Tilt Shift

June 10th, 2009

A photographic technique that you see a lot of these days is the tilt-shift. Essentially, the process is very simple: take a photo (a long shot works best, like a shot of a landscape from a height) and blur only the top and bottom of the image, the blur being feathered to a fair degree. What results is an image that makes everything in it look tiny, like a scale-model set.

This effect tricks the eye because of our natural perception of depth-of-field. When taking an image, the camera is focused on objects within a specific distance. For example, if I take a photo of a person standing ten feet away, I want to be focused on that person. But the camera will catch anything between, say, eight feet and twelve feet away as focused; the rest will be out of focus, the farther it is from that range. This is depth of field.
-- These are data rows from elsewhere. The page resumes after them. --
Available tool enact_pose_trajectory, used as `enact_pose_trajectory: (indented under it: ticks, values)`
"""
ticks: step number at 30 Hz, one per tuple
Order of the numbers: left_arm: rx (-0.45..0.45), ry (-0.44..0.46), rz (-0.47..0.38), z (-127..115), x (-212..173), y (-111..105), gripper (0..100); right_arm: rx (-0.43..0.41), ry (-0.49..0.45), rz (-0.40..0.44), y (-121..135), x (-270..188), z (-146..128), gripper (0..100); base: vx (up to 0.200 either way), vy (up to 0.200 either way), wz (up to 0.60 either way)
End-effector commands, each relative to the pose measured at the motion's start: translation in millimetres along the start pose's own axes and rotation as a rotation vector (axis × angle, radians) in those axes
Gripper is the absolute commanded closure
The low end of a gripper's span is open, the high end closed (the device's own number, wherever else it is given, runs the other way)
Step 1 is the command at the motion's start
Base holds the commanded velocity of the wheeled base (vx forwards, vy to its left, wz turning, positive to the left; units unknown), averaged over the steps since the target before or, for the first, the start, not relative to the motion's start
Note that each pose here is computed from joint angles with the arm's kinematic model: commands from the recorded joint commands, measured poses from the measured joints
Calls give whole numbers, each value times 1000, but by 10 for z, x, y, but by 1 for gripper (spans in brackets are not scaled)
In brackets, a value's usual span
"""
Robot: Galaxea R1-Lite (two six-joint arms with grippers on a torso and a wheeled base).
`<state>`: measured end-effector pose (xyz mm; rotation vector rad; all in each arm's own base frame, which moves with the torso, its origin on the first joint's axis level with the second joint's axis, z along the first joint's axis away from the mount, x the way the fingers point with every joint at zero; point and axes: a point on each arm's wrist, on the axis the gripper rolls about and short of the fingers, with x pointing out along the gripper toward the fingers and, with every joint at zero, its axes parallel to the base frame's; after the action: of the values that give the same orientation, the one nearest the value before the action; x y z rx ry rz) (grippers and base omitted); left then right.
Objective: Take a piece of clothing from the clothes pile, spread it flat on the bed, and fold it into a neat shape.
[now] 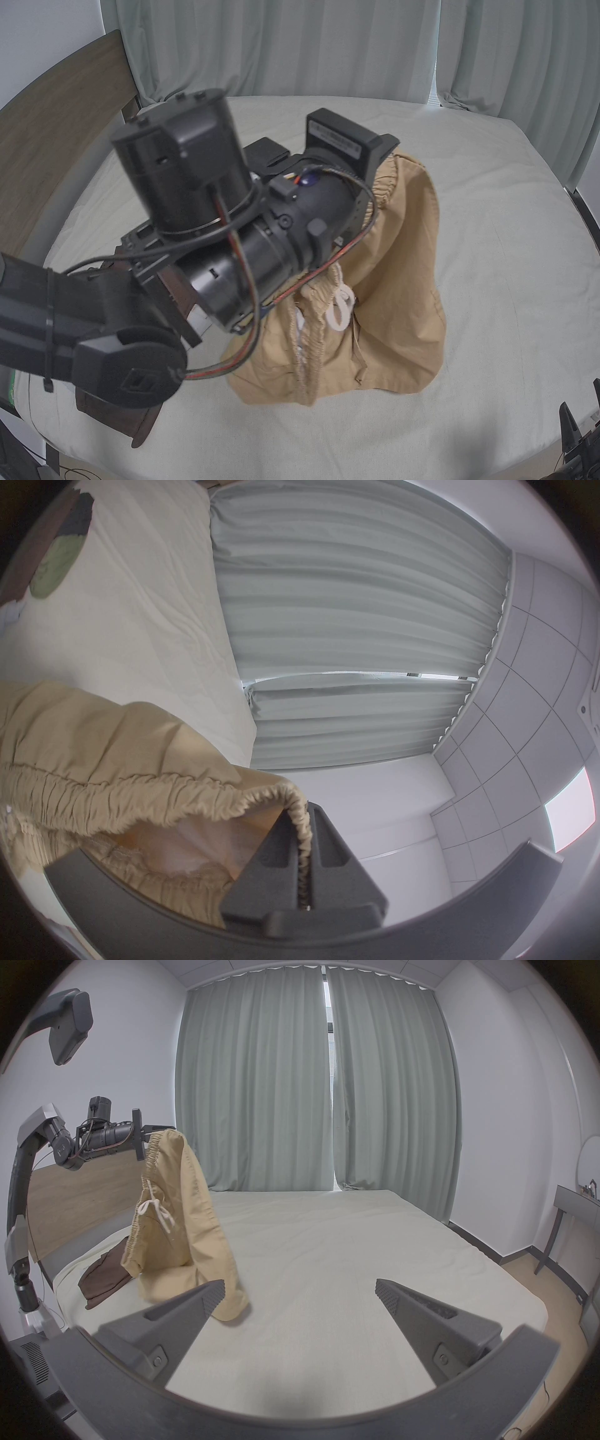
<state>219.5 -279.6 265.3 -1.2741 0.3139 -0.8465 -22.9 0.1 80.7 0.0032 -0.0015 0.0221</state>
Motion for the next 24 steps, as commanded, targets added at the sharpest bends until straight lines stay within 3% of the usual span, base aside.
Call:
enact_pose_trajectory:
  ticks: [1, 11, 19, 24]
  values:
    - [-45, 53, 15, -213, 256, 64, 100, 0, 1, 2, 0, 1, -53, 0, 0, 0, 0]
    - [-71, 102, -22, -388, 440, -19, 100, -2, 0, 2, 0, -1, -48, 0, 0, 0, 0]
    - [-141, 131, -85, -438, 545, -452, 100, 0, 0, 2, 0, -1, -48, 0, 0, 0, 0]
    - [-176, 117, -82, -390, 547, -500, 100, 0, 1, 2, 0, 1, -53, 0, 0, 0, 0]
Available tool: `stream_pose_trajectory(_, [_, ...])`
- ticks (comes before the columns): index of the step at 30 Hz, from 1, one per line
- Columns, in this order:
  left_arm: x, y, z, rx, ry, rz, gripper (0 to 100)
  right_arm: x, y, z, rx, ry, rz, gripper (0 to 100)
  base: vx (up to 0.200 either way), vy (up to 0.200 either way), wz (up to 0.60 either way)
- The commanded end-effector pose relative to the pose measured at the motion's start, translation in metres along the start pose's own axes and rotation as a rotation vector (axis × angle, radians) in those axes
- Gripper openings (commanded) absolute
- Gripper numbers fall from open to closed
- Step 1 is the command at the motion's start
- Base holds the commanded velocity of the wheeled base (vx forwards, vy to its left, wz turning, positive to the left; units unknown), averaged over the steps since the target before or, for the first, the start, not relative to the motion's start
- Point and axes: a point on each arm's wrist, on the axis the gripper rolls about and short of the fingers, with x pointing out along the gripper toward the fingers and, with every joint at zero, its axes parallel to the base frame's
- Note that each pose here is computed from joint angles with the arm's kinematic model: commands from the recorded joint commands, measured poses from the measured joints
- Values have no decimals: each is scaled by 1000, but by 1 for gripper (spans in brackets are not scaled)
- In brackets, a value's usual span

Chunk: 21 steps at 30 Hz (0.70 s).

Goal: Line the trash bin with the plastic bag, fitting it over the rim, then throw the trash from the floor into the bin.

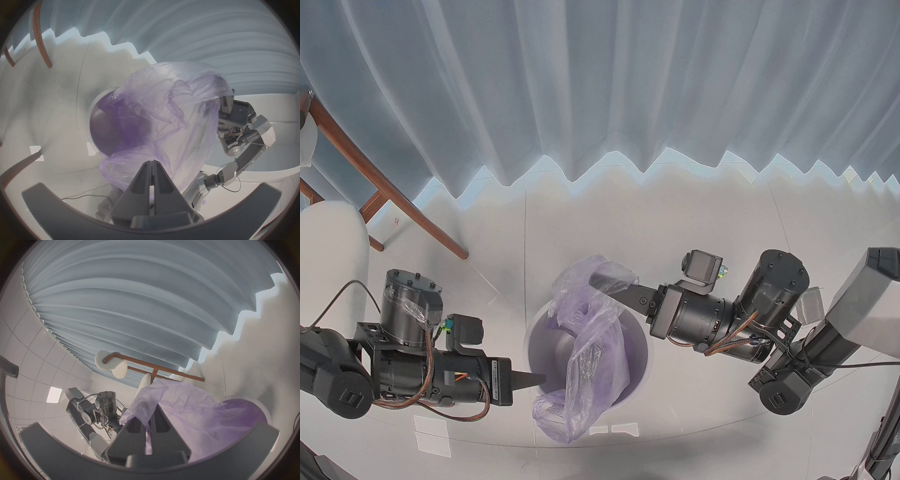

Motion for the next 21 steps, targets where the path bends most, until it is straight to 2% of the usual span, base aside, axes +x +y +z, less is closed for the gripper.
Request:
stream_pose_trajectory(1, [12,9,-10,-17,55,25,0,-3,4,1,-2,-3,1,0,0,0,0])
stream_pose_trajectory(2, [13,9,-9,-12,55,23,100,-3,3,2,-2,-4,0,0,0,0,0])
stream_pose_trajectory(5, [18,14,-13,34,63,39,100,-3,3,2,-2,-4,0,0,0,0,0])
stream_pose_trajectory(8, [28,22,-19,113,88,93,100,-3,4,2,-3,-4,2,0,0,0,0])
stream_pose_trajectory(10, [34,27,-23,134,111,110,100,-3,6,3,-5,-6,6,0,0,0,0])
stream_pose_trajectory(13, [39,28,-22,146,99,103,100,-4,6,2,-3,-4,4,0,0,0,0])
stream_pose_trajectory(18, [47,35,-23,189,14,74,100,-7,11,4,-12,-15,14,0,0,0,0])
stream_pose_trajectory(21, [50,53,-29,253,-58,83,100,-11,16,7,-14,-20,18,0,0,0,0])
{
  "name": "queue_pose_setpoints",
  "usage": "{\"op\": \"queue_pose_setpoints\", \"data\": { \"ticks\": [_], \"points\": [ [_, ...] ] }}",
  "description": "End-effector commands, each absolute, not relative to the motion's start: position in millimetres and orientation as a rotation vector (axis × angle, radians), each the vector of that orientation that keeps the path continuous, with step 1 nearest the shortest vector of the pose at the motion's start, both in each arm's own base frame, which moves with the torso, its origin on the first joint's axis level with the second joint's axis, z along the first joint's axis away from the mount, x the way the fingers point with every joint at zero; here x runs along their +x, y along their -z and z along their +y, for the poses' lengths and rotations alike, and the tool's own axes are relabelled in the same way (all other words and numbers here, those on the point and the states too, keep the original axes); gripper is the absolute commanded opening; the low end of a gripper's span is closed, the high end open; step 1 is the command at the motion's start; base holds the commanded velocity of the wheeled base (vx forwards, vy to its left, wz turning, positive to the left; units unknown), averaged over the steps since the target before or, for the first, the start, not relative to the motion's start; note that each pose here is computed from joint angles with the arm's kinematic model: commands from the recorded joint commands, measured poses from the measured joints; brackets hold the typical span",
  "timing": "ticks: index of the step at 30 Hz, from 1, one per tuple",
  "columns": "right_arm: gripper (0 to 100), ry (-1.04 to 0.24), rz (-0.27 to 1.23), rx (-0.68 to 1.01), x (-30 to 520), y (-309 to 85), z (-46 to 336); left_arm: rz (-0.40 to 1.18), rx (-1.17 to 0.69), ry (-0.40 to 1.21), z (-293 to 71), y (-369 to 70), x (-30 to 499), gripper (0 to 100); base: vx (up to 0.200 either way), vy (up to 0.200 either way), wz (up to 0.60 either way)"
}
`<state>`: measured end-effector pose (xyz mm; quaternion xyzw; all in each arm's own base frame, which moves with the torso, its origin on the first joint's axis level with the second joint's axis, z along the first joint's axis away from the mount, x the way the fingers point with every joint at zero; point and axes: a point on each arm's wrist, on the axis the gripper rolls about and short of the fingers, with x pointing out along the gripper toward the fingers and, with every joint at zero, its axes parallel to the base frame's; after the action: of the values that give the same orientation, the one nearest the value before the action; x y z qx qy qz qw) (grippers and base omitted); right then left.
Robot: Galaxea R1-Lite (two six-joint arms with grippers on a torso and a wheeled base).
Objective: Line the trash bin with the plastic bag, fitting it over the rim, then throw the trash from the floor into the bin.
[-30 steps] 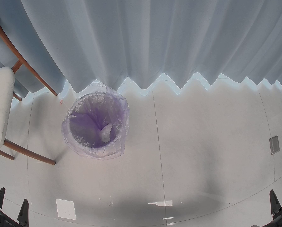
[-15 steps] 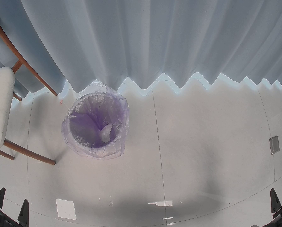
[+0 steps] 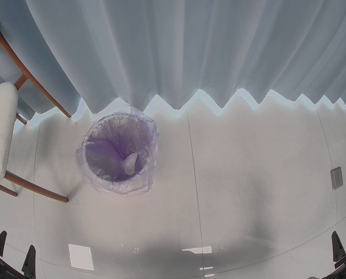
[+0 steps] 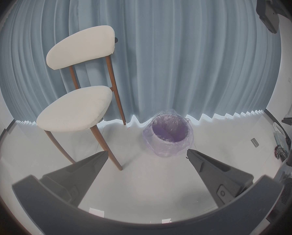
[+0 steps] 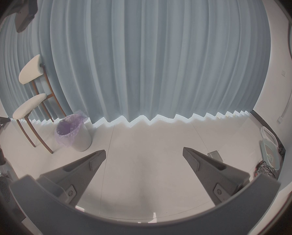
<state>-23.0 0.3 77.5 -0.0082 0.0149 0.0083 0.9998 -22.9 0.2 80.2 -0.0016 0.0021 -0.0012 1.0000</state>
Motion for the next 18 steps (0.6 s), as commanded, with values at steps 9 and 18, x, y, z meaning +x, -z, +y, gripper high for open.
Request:
{"op": "queue_pose_setpoints", "data": {
  "ticks": [9,18],
  "points": [
    [100,-0.017,0.02,-0.017,-23.8,-75.6,0.3,0.012,-0.003,0.002,0.2,-74.4,-22.7,100,0.0,0.0,0.0],
    [100,-0.017,0.02,-0.017,-23.8,-75.6,0.3,0.014,-0.001,0.002,0.2,-74.3,-22.7,100,0.0,0.0,0.0]
  ]
}}
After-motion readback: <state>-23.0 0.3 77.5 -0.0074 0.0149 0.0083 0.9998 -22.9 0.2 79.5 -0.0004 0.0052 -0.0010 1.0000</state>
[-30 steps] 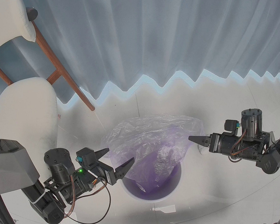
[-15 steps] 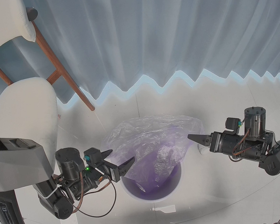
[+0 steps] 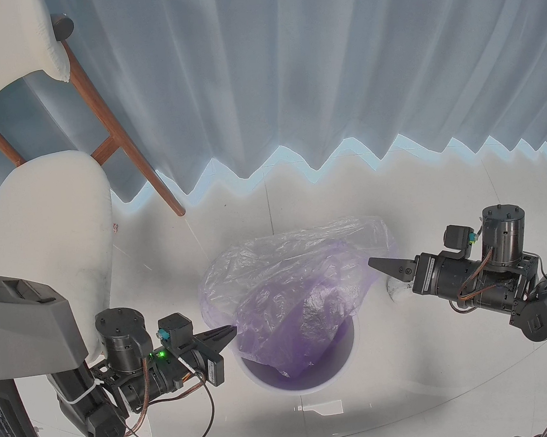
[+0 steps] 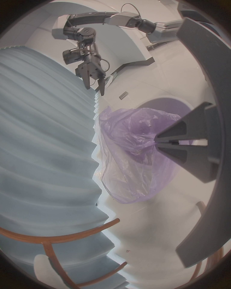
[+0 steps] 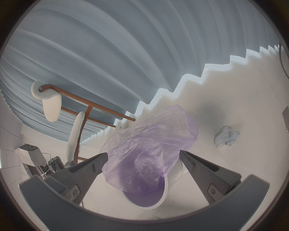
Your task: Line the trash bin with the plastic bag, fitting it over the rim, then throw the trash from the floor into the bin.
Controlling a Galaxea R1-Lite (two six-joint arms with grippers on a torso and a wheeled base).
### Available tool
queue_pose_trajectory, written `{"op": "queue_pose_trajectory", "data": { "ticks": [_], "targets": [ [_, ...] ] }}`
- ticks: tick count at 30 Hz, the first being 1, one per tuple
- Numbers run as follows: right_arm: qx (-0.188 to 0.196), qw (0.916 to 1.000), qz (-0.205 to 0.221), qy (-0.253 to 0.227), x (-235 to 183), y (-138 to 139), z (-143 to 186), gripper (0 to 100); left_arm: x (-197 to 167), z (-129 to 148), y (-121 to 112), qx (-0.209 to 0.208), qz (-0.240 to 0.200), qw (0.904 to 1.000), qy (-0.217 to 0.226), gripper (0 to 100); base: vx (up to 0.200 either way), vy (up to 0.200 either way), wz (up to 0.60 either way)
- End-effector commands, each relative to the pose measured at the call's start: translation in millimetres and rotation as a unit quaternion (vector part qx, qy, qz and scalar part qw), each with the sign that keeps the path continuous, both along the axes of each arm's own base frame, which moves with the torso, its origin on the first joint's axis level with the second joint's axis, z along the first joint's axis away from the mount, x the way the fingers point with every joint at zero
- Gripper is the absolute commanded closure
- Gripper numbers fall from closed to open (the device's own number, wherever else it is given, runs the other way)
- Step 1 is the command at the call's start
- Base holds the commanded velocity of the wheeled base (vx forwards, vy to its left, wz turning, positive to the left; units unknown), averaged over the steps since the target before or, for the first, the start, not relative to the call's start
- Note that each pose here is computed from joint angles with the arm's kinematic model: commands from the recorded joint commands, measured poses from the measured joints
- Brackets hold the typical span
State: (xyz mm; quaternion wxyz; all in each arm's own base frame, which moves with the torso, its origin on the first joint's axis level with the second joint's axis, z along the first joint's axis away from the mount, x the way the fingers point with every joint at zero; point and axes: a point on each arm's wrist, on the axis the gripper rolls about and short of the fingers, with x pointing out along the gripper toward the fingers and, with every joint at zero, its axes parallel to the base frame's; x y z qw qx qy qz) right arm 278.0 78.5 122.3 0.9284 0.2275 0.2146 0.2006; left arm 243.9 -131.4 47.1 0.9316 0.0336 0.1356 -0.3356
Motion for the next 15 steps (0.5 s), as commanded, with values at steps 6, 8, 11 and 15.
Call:
{"op": "queue_pose_trajectory", "data": {
  "ticks": [6,8,11,15],
  "targets": [
    [0.002,1.0,0.0,-0.008,-1,0,3,0,11,13,-5,-0.026,-0.035,0.9986,-0.029,100,-0.1,0.0,0.0],
    [0.002,0.9999,0.0,-0.01,-1,0,4,0,11,11,-4,-0.027,-0.033,0.9988,-0.023,100,-0.2,0.0,0.0],
    [0.002,1.0,0.0,-0.009,-1,0,4,0,9,9,-4,-0.024,-0.033,0.999,-0.02,100,-0.2,0.0,0.0],
    [0.003,0.9999,0.0,-0.013,0,0,5,0,10,7,-3,-0.022,-0.03,0.9991,-0.017,100,-0.2,0.0,0.0]
  ]
}}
The more the camera’s shutter is closed (higher aperture, or f-stop), the greater the depth of field becomes and more is in focus. The wider the aperture, the narrower the depth of field becomes. This is used in portrait shots, where you want only the person you’re shooting to be in focus, with the background out of focus.

Depth of field, however, is most noticeable when you are close-up to something. If you take a photo of objects at a distance of,say, more than 30 or 40 feet away, it becomes harder to create a depth-of-field effect. When you take a landscape shot of objects far away, creating depth of field is virtually impossible. Therefore, our minds relate depth-of-field with closeness–if there is a gradient of focus, we assume that what we see is within a few feet of our eyes.

Thus, when you see photos like the ones below, you automatically think it must be a scale model:

Yamanote01

Yamanote02

These are not the best examples of the technique, but they were easy to make: I just took snaps of the view from my balcony window, emailed them to myself, and then uploaded them to Tilt Shift Maker, a web site that will make the transformation quickly and easily. Just upload the image, select an area to blur, and a few more clicks will send the altered image back to you.

Adobe Photoshop CS4 has the feature built-in, but I don’t have that version. You could still do the effect in other versions of Photoshop (select a band of the image and feather by a large amount, invert the selection, then apply a gaussian blur effect; otherwise you make a gradient mask in a more complex process), but the web site was just easier.

For added effect, I took the images above into Apple’s free Preview app and goosed the color saturation (scale models are usually painted with stronger colors than in real life).

For some reason, I never heard about this being used before Adobe came out with the feature in CS4. But now you see it a lot, including in the opening credits for the new TV show Dollhouse.